A classical education also seeks to impart style in the writer. Style, admittedly, does not come without great effort on the part of the student. Yet for any student who knocks, the door will be opened. Just as Franklin worked hard to acquire an elegant English style by internalizing the essays of Addison, so students at any classical school read, analyze, and—above all—enjoy the best that has been written and said in our great language: from Shakespeare to Milton to The Federalist authors to Burke to Emerson. Style, like dress, is an emulative fashion. The classical school does not leave students’ style to drift in the winds of popular culture or to be further truncated by the high-tech grunting of the text or the tweet. Nor does the school only count on the influence of the teachers’ verbal habits, though that, too, as we have said, is of consequence. At the classical school, the young keep company—we dare not say “hang out”—with the most celebrated writers who ever put quill or pen to paper. The masters of the language are our students’ private tutors in the elements of style. For hours every day students of the classics consider, to be sure, the great writers’ aims, examine their evidence, follow their logic, learn their words, and wrestle with their insights into the human condition. Even so, our task would not be done if the students failed to appreciate—and to imitate—the finest style of the finest writers. The student truly ambitious of becoming a “tolerable English writer” cannot falter in that noble, some would say that noblest, art. One more thing. True art only comes with practice. I am told that learning a musical instrument requires two hours of practice every day. To become a virtuoso takes more. The craft of writing is no different. Writers write. They spend a fair portion of their day writing. Even when not writing, they often look at the world as they would write about it. Students at classical schools have to write. Their teachers compel them to write often, and then those teachers correct that writing with considerable attention to the elements of good writing. Those teachers are not reticent with red ink. If my intelligence is accurate, students at classical schools write about four to five times more than do their counterparts at regular public schools. Whether so much time spent writing is warranted can be seen in simply asking the question, In what field of endeavor does four times more practice not produce better results?

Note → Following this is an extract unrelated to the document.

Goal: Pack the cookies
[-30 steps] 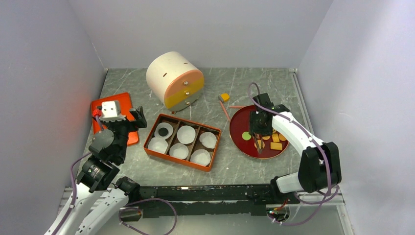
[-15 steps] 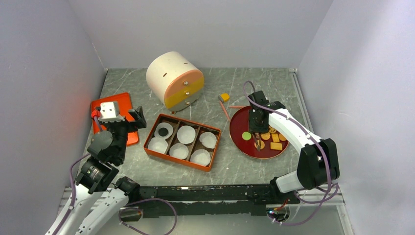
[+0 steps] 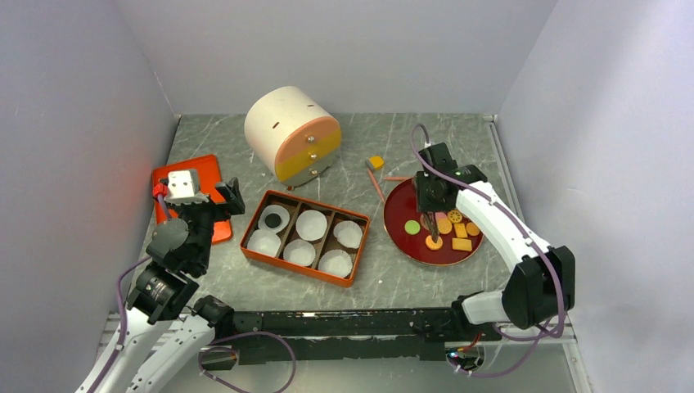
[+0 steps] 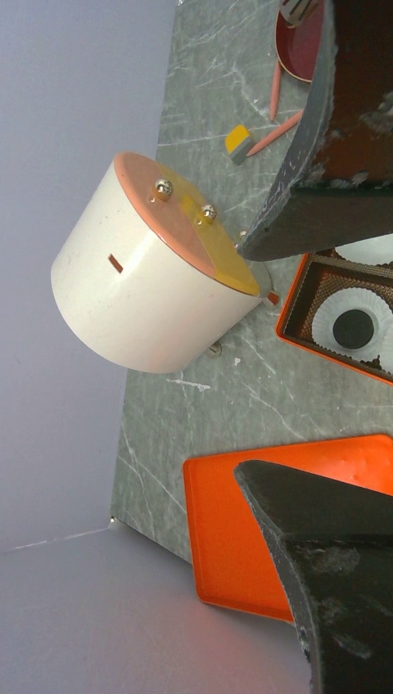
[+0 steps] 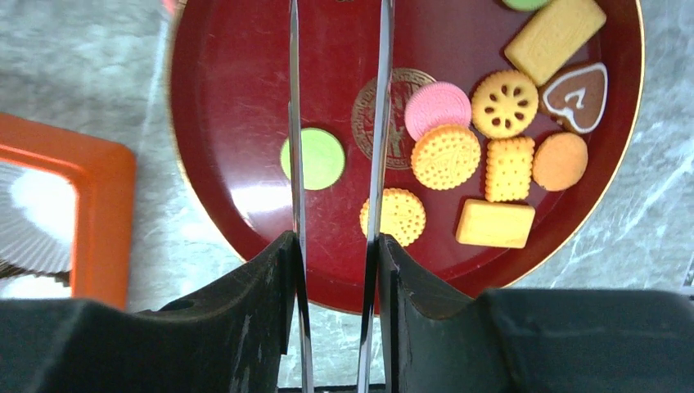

We began this subject by asking whether classical schools have a better approach to writing than the canned “programs” of the typical school. We ask that question again: Who has the real writing program, them or us? Consider two football teams, the players being of equal size and speed. One coach was a solid player in his day and became a great student of the game. He has mastered the playbooks of Lombardi, Shula, Landry, and Walsh. The other is a ham-and-egger. He was never a first- string player himself and has spent no time with
the great luminaries of the game. The first team has an elaborate playbook, but it is based upon the fundamentals. It is also tailored to the strengths of his players. From this playbook, the coach carefully chooses the plays that make up a distinct game-plan aimed at the weaknesses and strengths of every opposing team. The coach knows which play to call on which down. The second team has a limited and predictable playbook that the coach bought from a profitable publishing company called Step Up to Football. The book consists of a couple of running and a couple of passing plays. Its method is straightforward. First down: run up the middle. Second down: run up the middle. Third down: pass in desperation. Finally, the first team practices several hours a day, five days a week. The practices are extremely orderly and comprehensive. The second team practices once a week; their practices seem more like an unorganized pick-up game than a real practice. After practices, the first team watches films of their previous game and goes over and over the mistakes they made. They also watch the films of the team they will play in the next game to know what they are up against and to learn how they will approach their adversary. The second team watches a lot of films, to be sure, but nothing to do with football. Which of these two teams will be the most prepared on game day? Which team has the better “football program”?